Bioactive compounds, such as Taxol, Vinblastine, Vinflunine, Vinorelbine, Camptothecin, Vincristine, and Vindesine have therapeutically significant effect on the treatment of the various cancer diseases (5). Various medicinal plants belonging to different plant families have been used in nutrition, cosmetics, and medicine for centuries. The genus Lavandula Lamiaceae are annuals, shrubs, and herbaceous plants. The antioxidant, insecticidal, anti-inflammatory, sedative, and spasmodic properties of Lavandula plants have long been recognized (6). Potential anticancer and ant-proliferative activities of the lavender essential oil distilled from Lavandula angustifoli has also been demonstrated (7). Anticancer properties of this species, however, have not received sufficient research attention.

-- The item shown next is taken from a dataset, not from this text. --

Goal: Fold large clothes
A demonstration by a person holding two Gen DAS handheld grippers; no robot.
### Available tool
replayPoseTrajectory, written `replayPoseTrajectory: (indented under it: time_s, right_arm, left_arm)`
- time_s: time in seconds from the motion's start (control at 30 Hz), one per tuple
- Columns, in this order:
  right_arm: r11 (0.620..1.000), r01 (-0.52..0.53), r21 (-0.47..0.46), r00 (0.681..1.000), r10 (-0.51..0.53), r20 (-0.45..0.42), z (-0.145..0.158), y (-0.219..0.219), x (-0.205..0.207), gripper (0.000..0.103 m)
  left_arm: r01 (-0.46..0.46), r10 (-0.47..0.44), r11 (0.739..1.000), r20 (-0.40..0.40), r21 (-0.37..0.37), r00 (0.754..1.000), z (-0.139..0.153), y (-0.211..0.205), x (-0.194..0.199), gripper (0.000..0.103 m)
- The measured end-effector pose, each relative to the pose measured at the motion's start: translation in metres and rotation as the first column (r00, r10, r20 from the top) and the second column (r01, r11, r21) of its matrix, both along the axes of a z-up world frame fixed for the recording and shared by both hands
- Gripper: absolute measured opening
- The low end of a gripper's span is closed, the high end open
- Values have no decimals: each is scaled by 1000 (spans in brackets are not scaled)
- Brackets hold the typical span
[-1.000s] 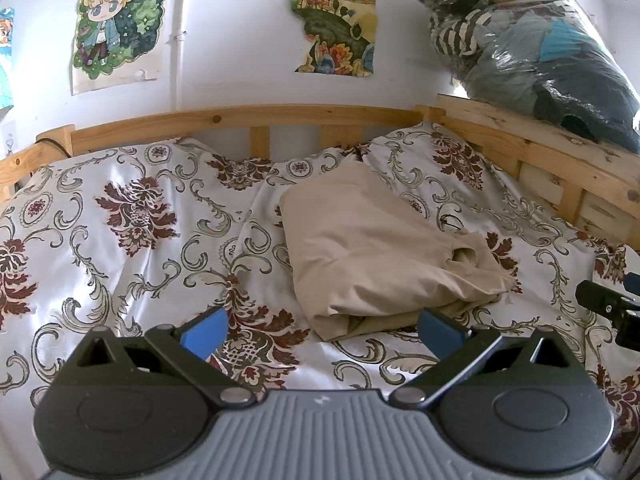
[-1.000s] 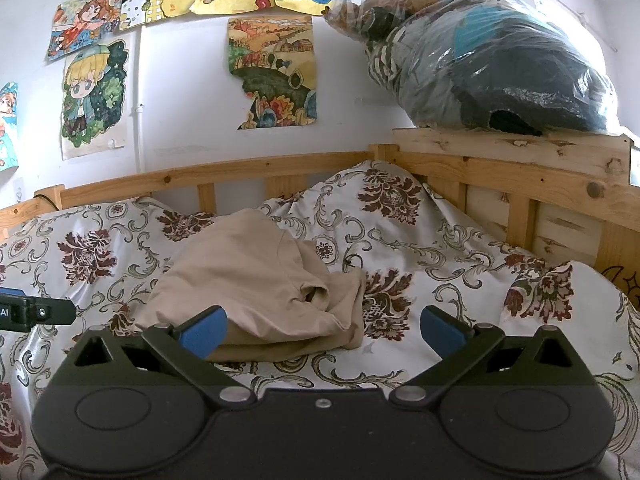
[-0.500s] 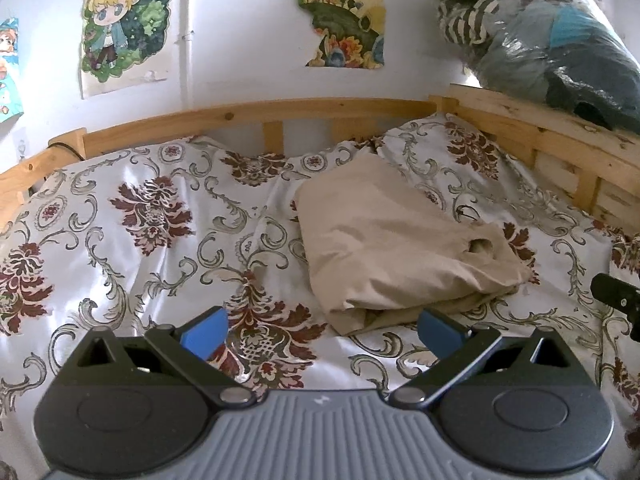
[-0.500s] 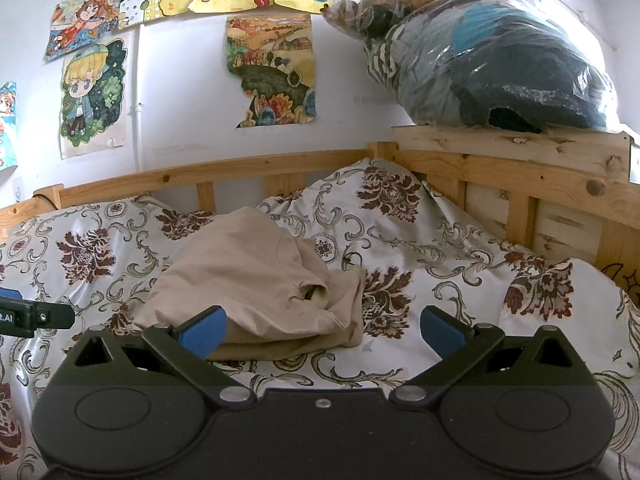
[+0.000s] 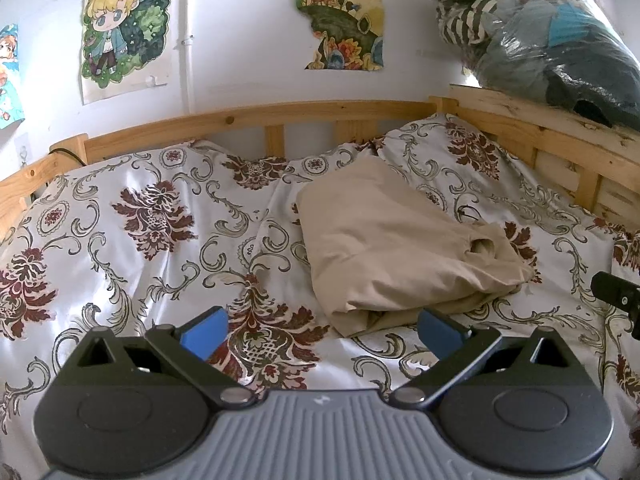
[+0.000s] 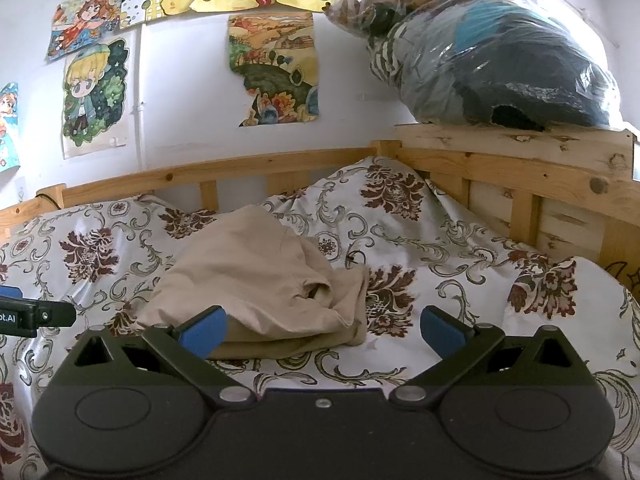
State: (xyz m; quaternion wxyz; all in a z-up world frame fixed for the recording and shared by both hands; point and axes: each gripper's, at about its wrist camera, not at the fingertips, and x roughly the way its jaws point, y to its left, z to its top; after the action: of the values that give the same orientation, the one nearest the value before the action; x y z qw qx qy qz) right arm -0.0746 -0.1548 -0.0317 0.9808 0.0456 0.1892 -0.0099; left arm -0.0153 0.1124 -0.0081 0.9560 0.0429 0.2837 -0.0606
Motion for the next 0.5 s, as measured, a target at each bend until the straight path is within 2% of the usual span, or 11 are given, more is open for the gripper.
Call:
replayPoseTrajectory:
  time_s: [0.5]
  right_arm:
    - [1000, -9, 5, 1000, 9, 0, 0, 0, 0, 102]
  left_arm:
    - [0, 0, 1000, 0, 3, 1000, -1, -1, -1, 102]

The present study, therefore, aimed to investigate and compare the effects of some plant extract on two MCF7 and KBR3 cell lines by performing cell viability assay and gene expression analysis. Using Ephedra foeminea infusion has been widely reported to treat their ailments by cancerous patients (8).

Using E. foeminea as the primary ingredient in supplementing treatment has been documented in 68% of breast cancer patients. Moreover, E. foeminea has only become one of the most common plants utilized by the Palestinian population recently (i.e., from 0.0% in 2011 to 55.2% in 2014) (4). Analyzing genes expressed in a given cell or tissue could serve as a novel bio-markers, and overexpression of caspase genes has been sufficient to induce apoptosis in mammalian cells (9).

2. Objectives

This study aimed to evaluate the effects of some plant species such as L. angustifolia, E. major, and Scenedesmus obliquus on cell viability of two MCF7 and SK-BR3 cancer cell lines. The gene expression levels of two Bcl-2 and Caspase 3 genes involved in breast cancer were analyzed.

3. Methods

Lavander and ephedra plants investigated in this study were harvested in Yazd province of Iran and then were identified as L. angustifolia and E. major species by expert botanist (Figure 1). Dried leaves and algae mass were powdered using an electric mill and were later immersed in 80% ethanol: distill water 1: 10 (w/v). Solutions were placed on a shaker for one day at room temperature. Then, the mixture was passed through filter paper (Blue Ribbon, Grade 589, and Germany). Vacuum evaporator (Heidolphe, Germany) was used to concentrate the extracts, and lyophilizing was performed to obtain hydrous extract using freeze dryer (10).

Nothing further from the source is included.